| AIM OF THE TASK |
Copy out the lines below that hold the word "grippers".

| SOURCE MATERIAL |
.....

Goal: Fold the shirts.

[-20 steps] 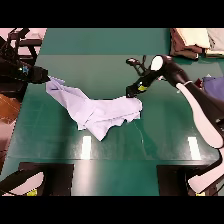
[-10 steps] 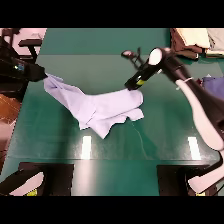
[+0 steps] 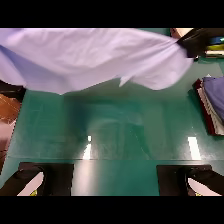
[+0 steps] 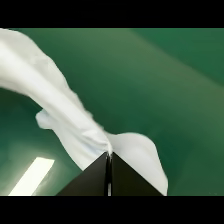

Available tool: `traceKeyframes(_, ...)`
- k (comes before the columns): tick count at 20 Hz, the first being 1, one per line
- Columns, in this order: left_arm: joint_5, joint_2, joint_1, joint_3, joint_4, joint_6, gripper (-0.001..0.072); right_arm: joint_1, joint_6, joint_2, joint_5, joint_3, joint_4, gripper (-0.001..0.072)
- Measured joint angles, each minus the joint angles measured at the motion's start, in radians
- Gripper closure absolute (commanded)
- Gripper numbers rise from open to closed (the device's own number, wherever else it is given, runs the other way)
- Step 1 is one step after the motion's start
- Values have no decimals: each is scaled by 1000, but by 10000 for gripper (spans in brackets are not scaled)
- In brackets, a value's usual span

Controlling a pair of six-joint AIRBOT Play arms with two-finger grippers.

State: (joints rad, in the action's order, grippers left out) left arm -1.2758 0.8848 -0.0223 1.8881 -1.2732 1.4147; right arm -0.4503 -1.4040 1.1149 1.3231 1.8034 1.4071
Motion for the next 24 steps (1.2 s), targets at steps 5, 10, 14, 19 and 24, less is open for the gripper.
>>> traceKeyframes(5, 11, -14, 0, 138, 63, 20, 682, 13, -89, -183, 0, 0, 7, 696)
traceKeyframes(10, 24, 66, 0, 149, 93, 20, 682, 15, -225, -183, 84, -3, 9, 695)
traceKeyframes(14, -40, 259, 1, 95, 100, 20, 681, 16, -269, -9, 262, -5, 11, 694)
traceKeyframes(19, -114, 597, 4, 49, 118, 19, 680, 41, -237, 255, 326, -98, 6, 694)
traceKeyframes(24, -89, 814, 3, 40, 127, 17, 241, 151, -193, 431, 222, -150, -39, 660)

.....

| COMPLETED TASK |
Controlling a pair of six-joint AIRBOT Play arms with two-finger grippers.
State: (joints rad, in the action's order, grippers left out) left arm -1.2758 0.8848 -0.0223 1.8881 -1.2732 1.4147; right arm -0.4503 -1.4040 1.1149 1.3231 1.8034 1.4071

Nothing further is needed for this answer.